# EXERCISE
With nothing added and nothing dropped, copy the entire listing.

# DATA EXTRACT
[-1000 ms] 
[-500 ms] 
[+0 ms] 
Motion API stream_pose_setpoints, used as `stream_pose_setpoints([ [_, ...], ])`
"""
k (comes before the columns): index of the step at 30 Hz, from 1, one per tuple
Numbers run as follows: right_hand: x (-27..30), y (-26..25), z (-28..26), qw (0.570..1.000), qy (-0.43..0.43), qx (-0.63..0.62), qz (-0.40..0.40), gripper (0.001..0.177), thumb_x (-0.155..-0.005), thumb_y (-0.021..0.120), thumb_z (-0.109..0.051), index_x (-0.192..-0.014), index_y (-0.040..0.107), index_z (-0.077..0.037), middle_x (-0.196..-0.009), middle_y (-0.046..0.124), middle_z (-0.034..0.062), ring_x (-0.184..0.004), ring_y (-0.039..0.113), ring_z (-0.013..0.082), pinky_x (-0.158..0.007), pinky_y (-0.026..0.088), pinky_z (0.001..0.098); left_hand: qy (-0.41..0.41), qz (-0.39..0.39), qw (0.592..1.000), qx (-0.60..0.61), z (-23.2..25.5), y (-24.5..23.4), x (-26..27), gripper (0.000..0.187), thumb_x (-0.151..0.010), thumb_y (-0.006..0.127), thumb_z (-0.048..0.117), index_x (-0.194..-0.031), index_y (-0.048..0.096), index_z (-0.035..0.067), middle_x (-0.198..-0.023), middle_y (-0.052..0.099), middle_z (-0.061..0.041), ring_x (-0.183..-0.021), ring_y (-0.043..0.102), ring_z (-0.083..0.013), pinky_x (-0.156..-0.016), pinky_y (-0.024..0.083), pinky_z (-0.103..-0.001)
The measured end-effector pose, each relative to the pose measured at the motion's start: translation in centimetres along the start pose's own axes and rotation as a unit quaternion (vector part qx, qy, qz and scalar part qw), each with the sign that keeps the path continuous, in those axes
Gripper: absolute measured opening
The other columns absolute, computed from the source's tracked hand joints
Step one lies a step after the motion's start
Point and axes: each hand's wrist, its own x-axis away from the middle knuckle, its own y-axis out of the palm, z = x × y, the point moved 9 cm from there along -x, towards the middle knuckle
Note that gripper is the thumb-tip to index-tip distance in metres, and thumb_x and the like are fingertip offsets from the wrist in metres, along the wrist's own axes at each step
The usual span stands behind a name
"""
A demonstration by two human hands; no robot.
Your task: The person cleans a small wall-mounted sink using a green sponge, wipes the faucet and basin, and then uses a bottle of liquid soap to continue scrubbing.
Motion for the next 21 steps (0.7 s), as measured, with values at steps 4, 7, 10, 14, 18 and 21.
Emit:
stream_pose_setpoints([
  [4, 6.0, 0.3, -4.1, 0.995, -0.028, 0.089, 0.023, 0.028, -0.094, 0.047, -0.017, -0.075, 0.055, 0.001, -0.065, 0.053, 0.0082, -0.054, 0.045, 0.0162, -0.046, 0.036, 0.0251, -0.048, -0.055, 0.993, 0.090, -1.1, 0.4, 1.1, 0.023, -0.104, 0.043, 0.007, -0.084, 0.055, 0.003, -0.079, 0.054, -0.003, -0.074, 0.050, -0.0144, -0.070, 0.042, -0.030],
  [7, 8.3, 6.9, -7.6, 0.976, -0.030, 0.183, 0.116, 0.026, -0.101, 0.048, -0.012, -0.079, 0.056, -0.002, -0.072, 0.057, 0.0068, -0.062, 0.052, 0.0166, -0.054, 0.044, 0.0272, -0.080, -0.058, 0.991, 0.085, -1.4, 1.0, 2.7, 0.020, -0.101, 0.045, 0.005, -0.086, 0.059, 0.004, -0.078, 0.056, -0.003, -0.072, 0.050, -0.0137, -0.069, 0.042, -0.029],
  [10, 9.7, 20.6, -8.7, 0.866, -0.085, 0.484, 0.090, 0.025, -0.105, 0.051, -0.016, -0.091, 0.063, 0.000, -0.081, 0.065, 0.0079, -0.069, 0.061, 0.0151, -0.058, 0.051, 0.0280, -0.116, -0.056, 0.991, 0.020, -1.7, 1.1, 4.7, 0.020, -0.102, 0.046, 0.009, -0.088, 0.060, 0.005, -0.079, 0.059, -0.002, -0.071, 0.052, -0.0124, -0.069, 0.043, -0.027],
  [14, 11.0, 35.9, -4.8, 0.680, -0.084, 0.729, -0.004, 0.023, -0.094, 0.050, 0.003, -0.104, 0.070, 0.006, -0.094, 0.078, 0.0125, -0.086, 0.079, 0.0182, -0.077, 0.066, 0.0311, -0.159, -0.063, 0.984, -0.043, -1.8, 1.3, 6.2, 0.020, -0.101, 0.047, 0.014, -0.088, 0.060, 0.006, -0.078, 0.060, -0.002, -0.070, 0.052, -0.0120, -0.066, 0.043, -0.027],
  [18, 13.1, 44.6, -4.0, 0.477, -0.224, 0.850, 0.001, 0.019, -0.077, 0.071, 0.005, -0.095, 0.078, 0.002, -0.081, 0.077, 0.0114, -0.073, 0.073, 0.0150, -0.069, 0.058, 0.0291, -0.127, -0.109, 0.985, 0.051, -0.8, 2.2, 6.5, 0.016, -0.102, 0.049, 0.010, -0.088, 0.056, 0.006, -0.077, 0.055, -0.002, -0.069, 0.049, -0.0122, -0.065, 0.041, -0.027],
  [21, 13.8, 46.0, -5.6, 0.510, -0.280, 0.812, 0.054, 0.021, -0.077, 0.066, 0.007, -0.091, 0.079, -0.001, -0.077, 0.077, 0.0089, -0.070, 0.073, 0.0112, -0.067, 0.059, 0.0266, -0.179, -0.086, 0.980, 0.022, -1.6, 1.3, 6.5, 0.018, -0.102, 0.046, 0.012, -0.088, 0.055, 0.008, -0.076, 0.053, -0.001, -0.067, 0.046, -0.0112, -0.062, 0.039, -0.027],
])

# RESPONSE TO THIS TASK
[-1000 ms] 
[-500 ms] 
[+0 ms] 
Motion API stream_pose_setpoints, used as `stream_pose_setpoints([ [_, ...], ])`
"""
k (comes before the columns): index of the step at 30 Hz, from 1, one per tuple
Numbers run as follows: right_hand: x (-27..30), y (-26..25), z (-28..26), qw (0.570..1.000), qy (-0.43..0.43), qx (-0.63..0.62), qz (-0.40..0.40), gripper (0.001..0.177), thumb_x (-0.155..-0.005), thumb_y (-0.021..0.120), thumb_z (-0.109..0.051), index_x (-0.192..-0.014), index_y (-0.040..0.107), index_z (-0.077..0.037), middle_x (-0.196..-0.009), middle_y (-0.046..0.124), middle_z (-0.034..0.062), ring_x (-0.184..0.004), ring_y (-0.039..0.113), ring_z (-0.013..0.082), pinky_x (-0.158..0.007), pinky_y (-0.026..0.088), pinky_z (0.001..0.098); left_hand: qy (-0.41..0.41), qz (-0.39..0.39), qw (0.592..1.000), qx (-0.60..0.61), z (-23.2..25.5), y (-24.5..23.4), x (-26..27), gripper (0.000..0.187), thumb_x (-0.151..0.010), thumb_y (-0.006..0.127), thumb_z (-0.048..0.117), index_x (-0.194..-0.031), index_y (-0.048..0.096), index_z (-0.035..0.067), middle_x (-0.198..-0.023), middle_y (-0.052..0.099), middle_z (-0.061..0.041), ring_x (-0.183..-0.021), ring_y (-0.043..0.102), ring_z (-0.083..0.013), pinky_x (-0.156..-0.016), pinky_y (-0.024..0.083), pinky_z (-0.103..-0.001)
The measured end-effector pose, each relative to the pose measured at the motion's start: translation in centimetres along the start pose's own axes and rotation as a unit quaternion (vector part qx, qy, qz and scalar part qw), each with the sign that keeps the path continuous, in those axes
Gripper: absolute measured opening
The other columns absolute, computed from the source's tracked hand joints
Step one lies a step after the motion's start
Point and axes: each hand's wrist, its own x-axis away from the middle knuckle, its own y-axis out of the palm, z = x × y, the point moved 9 cm from there along -x, towards the middle knuckle
Note that gripper is the thumb-tip to index-tip distance in metres, and thumb_x and the like are fingertip offsets from the wrist in metres, along the wrist's own axes at each step
The usual span stands behind a name
"""
A demonstration by two human hands; no robot.
Your task: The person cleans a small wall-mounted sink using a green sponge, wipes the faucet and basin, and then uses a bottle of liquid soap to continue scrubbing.
Motion for the next 21 steps (0.7 s), as measured, with values at steps 4, 7, 10, 14, 18 and 21.
Emit:
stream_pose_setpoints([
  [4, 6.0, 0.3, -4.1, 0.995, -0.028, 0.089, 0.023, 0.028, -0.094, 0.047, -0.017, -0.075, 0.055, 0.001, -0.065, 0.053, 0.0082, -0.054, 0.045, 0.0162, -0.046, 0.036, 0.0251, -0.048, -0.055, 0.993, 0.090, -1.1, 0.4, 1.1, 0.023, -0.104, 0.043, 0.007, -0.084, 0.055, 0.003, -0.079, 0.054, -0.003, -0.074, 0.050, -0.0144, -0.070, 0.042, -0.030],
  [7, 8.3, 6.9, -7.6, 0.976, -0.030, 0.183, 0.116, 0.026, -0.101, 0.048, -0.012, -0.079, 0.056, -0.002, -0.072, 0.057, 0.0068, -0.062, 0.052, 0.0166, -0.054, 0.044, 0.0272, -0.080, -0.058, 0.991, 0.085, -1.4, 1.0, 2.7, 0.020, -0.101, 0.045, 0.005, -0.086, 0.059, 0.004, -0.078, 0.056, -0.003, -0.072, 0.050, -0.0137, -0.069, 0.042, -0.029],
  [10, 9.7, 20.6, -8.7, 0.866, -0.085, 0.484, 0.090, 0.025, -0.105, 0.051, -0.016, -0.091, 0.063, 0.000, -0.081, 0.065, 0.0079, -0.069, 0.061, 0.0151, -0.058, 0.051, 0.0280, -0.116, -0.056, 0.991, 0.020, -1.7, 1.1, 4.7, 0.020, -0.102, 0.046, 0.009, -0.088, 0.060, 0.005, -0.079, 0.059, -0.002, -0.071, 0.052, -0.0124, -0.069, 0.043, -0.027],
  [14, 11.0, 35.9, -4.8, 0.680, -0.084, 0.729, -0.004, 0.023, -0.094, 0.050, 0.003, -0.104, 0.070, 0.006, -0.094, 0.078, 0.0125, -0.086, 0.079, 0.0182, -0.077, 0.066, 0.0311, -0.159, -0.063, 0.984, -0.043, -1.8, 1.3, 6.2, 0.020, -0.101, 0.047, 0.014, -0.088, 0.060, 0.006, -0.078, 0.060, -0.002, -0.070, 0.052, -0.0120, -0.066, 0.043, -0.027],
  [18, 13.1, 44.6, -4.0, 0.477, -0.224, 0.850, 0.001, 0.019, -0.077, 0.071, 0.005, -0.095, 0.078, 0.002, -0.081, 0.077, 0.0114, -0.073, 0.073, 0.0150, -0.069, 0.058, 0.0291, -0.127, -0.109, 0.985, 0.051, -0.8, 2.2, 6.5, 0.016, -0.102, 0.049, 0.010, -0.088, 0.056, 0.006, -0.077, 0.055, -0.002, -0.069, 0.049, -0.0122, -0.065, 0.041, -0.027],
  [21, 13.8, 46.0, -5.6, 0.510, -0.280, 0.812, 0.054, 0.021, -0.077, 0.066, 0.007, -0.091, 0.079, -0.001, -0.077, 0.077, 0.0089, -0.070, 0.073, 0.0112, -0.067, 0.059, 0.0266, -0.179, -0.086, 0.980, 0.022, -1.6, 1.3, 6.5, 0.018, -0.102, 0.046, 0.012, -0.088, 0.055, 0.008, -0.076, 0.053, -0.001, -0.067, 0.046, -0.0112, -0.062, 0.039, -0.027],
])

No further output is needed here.